*INSTRUCTIONS FOR THE TASK*: Filter the entries beneath this task, copying only the lines that hold the word "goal".

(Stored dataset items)
#####

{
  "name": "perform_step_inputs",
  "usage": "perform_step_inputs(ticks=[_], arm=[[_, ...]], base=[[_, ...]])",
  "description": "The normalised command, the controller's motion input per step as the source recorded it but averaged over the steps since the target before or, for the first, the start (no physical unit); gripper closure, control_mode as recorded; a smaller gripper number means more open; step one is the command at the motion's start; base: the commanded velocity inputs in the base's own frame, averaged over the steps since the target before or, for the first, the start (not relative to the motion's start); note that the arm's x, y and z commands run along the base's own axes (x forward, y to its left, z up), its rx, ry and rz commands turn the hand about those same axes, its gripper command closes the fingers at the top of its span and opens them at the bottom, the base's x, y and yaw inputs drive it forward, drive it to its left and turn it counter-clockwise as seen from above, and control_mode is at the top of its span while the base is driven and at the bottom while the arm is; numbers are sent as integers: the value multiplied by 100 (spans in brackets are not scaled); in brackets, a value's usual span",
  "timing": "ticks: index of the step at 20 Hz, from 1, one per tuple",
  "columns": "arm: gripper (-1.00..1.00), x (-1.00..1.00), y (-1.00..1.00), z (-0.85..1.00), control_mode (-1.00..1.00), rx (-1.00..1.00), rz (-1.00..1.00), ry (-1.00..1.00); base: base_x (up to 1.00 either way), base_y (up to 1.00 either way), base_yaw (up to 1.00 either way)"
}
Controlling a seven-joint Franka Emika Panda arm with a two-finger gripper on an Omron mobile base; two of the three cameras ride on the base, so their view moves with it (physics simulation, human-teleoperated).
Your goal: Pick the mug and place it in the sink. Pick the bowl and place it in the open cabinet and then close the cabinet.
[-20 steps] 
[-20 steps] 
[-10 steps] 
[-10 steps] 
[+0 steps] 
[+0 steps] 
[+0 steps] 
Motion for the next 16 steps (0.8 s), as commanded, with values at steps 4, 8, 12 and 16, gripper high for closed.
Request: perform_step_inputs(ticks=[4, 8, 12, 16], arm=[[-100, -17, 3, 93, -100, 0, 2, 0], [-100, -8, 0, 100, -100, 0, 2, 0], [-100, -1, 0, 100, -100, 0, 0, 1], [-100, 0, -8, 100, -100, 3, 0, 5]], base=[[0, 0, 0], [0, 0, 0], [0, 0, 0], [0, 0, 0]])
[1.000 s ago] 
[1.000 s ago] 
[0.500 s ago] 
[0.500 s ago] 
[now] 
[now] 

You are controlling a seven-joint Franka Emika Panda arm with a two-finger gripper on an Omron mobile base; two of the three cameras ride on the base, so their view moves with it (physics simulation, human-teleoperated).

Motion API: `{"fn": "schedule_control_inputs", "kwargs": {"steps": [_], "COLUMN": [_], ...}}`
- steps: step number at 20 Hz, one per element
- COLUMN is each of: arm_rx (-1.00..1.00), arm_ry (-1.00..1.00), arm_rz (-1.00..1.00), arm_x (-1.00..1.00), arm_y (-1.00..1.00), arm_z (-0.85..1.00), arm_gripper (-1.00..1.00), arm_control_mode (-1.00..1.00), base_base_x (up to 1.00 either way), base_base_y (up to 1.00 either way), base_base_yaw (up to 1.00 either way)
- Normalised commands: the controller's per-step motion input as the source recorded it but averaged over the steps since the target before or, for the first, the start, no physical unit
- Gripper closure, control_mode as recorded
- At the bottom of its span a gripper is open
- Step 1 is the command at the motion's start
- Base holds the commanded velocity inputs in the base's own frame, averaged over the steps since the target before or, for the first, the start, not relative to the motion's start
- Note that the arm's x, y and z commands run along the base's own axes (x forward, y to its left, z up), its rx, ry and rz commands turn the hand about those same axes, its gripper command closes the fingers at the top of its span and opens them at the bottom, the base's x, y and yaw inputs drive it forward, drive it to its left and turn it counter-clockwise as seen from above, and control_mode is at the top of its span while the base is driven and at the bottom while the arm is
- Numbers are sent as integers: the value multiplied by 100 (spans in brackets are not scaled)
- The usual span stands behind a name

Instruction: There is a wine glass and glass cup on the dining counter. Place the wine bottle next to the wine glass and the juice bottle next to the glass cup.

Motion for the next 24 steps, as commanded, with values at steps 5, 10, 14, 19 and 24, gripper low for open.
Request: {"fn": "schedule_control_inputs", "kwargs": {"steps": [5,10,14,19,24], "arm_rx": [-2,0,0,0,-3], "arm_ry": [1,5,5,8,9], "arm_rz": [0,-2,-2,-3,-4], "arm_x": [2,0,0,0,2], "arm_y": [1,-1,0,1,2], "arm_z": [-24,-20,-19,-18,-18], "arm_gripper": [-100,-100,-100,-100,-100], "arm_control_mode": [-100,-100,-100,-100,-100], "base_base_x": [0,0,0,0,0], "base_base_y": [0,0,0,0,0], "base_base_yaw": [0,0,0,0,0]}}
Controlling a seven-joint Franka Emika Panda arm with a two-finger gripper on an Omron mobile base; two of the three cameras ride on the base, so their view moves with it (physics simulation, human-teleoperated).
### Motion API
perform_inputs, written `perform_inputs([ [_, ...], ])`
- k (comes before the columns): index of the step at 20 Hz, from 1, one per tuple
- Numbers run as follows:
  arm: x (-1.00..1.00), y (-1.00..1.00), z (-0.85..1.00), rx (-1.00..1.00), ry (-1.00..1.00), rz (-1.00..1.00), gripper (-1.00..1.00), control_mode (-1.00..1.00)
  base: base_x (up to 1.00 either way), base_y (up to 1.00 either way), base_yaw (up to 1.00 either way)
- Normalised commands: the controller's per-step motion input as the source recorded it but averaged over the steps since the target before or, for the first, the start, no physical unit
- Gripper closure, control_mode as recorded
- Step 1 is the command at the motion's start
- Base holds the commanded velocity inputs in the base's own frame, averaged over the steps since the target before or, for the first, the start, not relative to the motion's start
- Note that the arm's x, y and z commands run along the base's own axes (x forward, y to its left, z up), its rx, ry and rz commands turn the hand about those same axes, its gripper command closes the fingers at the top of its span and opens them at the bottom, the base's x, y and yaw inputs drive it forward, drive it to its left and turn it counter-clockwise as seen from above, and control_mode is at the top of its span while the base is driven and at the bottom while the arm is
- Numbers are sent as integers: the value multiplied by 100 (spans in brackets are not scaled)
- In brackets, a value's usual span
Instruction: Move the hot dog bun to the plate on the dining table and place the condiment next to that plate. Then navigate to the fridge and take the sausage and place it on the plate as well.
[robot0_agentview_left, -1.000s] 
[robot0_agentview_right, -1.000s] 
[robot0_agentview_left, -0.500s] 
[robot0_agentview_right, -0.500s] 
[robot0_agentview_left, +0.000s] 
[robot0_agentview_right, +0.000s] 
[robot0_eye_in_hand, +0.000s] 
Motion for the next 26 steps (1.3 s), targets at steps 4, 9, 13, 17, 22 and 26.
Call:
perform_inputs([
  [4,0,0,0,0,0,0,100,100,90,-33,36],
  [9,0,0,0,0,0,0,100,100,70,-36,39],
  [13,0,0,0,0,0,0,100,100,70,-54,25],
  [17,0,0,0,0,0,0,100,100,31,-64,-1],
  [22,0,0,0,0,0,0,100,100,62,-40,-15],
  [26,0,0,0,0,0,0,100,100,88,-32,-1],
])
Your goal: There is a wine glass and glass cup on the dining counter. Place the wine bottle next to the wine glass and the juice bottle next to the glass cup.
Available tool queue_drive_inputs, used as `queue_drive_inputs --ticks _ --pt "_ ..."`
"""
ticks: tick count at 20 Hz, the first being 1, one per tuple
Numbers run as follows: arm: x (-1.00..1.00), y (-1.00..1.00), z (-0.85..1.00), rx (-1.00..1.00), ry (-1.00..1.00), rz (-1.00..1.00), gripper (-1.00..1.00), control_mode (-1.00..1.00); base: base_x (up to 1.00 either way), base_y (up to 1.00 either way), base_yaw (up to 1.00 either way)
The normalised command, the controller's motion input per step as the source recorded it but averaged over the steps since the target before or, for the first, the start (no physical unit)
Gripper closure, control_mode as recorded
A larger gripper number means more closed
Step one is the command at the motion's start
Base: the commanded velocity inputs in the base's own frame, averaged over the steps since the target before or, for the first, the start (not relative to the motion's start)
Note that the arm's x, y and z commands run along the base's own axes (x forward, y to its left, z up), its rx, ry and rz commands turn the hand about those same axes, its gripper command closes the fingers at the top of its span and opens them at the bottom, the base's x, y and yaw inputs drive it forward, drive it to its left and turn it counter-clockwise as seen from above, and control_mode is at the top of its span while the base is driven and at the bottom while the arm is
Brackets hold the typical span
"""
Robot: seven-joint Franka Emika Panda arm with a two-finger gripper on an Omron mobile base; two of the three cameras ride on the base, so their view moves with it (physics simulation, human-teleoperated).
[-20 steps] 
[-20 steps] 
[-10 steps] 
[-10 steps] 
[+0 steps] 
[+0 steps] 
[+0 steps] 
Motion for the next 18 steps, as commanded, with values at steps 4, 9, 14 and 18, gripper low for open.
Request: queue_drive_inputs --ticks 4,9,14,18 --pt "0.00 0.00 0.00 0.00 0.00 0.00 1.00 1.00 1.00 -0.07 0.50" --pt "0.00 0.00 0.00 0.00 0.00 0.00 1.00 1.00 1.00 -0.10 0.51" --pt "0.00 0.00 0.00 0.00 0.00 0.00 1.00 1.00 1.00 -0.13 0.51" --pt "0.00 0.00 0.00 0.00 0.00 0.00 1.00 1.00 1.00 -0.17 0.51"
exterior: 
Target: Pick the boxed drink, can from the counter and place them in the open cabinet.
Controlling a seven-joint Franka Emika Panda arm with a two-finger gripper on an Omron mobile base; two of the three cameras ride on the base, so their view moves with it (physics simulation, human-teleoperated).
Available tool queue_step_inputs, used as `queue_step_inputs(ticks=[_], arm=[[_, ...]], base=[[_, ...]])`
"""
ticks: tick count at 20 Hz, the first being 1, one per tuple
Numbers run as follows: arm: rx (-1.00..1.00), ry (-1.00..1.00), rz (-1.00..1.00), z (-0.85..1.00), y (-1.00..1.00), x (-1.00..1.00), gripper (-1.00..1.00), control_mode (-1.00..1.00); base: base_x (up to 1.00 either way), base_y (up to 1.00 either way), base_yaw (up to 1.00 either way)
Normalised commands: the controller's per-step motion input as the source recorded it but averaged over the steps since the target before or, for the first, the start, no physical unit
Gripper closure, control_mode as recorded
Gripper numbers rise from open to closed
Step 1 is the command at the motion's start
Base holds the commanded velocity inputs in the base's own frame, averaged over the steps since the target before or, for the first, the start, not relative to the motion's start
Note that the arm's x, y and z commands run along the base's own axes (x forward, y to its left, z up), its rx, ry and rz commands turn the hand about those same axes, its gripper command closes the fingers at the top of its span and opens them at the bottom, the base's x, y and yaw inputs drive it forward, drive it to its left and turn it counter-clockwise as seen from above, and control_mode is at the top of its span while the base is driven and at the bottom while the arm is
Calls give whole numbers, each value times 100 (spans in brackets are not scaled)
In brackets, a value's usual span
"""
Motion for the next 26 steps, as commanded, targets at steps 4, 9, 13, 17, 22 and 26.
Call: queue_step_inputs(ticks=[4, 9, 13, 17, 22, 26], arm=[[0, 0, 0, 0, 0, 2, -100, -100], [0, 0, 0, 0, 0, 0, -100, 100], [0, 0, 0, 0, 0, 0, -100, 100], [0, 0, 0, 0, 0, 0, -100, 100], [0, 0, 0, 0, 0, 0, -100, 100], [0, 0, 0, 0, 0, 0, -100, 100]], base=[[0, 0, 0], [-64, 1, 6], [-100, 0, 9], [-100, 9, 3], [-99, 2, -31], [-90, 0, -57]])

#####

*TASK OUTPUT*:
Your goal: Pick the mug and place it in the sink. Pick the bowl and place it in the open cabinet and then close the cabinet.
Your goal: There is a wine glass and glass cup on the dining counter. Place the wine bottle next to the wine glass and the juice bottle next to the glass cup.

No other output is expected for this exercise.